*** Dataset extract ***
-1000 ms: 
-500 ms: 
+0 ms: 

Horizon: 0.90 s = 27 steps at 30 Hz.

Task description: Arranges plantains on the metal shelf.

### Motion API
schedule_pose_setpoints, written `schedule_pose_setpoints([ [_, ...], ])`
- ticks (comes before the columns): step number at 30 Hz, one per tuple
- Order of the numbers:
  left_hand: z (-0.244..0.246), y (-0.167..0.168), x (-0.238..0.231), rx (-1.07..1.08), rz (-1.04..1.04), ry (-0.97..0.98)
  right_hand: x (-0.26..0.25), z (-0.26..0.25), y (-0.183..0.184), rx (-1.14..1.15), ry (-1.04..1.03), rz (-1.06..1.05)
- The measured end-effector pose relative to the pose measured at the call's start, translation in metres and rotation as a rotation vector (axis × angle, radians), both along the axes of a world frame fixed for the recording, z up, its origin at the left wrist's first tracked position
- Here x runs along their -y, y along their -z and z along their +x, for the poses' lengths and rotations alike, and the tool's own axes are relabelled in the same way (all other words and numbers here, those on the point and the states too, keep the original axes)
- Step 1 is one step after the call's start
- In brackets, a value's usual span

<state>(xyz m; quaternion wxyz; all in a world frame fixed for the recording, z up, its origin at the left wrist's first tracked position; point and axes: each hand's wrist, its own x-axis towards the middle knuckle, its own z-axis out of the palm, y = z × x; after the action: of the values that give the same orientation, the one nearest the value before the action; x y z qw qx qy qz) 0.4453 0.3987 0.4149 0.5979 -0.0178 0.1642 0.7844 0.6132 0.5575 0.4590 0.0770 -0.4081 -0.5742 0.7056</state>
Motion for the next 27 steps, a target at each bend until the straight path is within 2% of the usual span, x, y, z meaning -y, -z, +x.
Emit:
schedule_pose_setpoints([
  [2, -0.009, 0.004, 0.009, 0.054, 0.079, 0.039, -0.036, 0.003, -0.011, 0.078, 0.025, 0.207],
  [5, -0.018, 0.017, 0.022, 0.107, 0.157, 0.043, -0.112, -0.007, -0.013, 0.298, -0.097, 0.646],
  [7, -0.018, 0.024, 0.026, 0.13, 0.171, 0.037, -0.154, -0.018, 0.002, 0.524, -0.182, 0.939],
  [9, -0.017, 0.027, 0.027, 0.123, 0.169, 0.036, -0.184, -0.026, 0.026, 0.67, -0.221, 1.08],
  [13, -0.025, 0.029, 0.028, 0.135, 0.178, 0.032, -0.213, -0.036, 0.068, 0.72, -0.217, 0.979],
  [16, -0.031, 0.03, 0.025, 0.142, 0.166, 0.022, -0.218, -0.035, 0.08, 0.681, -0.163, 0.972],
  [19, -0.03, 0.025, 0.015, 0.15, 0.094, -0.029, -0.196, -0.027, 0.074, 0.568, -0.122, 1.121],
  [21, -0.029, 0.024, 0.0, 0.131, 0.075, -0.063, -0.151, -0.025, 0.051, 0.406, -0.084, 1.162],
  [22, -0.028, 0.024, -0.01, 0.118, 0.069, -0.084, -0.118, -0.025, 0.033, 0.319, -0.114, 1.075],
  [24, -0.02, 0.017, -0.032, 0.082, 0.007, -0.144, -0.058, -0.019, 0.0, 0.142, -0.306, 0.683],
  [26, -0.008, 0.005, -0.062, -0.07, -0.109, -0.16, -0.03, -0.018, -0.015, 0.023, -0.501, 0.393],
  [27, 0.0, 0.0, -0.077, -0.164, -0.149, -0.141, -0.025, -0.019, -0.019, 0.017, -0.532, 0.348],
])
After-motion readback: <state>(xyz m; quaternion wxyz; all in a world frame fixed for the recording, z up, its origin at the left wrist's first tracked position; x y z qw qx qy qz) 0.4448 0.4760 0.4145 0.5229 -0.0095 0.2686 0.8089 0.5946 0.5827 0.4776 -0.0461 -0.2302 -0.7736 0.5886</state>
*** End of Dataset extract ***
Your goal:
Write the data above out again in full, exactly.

Solution to the problem:
-1000 ms: 
-500 ms: 
+0 ms: 

Horizon: 0.90 s = 27 steps at 30 Hz.

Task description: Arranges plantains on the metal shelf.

### Motion API
schedule_pose_setpoints, written `schedule_pose_setpoints([ [_, ...], ])`
- ticks (comes before the columns): step number at 30 Hz, one per tuple
- Order of the numbers:
  left_hand: z (-0.244..0.246), y (-0.167..0.168), x (-0.238..0.231), rx (-1.07..1.08), rz (-1.04..1.04), ry (-0.97..0.98)
  right_hand: x (-0.26..0.25), z (-0.26..0.25), y (-0.183..0.184), rx (-1.14..1.15), ry (-1.04..1.03), rz (-1.06..1.05)
- The measured end-effector pose relative to the pose measured at the call's start, translation in metres and rotation as a rotation vector (axis × angle, radians), both along the axes of a world frame fixed for the recording, z up, its origin at the left wrist's first tracked position
- Here x runs along their -y, y along their -z and z along their +x, for the poses' lengths and rotations alike, and the tool's own axes are relabelled in the same way (all other words and numbers here, those on the point and the states too, keep the original axes)
- Step 1 is one step after the call's start
- In brackets, a value's usual span

<state>(xyz m; quaternion wxyz; all in a world frame fixed for the recording, z up, its origin at the left wrist's first tracked position; point and axes: each hand's wrist, its own x-axis towards the middle knuckle, its own z-axis out of the palm, y = z × x; after the action: of the values that give the same orientation, the one nearest the value before the action; x y z qw qx qy qz) 0.4453 0.3987 0.4149 0.5979 -0.0178 0.1642 0.7844 0.6132 0.5575 0.4590 0.0770 -0.4081 -0.5742 0.7056</state>
Motion for the next 27 steps, a target at each bend until the straight path is within 2% of the usual span, x, y, z meaning -y, -z, +x.
Emit:
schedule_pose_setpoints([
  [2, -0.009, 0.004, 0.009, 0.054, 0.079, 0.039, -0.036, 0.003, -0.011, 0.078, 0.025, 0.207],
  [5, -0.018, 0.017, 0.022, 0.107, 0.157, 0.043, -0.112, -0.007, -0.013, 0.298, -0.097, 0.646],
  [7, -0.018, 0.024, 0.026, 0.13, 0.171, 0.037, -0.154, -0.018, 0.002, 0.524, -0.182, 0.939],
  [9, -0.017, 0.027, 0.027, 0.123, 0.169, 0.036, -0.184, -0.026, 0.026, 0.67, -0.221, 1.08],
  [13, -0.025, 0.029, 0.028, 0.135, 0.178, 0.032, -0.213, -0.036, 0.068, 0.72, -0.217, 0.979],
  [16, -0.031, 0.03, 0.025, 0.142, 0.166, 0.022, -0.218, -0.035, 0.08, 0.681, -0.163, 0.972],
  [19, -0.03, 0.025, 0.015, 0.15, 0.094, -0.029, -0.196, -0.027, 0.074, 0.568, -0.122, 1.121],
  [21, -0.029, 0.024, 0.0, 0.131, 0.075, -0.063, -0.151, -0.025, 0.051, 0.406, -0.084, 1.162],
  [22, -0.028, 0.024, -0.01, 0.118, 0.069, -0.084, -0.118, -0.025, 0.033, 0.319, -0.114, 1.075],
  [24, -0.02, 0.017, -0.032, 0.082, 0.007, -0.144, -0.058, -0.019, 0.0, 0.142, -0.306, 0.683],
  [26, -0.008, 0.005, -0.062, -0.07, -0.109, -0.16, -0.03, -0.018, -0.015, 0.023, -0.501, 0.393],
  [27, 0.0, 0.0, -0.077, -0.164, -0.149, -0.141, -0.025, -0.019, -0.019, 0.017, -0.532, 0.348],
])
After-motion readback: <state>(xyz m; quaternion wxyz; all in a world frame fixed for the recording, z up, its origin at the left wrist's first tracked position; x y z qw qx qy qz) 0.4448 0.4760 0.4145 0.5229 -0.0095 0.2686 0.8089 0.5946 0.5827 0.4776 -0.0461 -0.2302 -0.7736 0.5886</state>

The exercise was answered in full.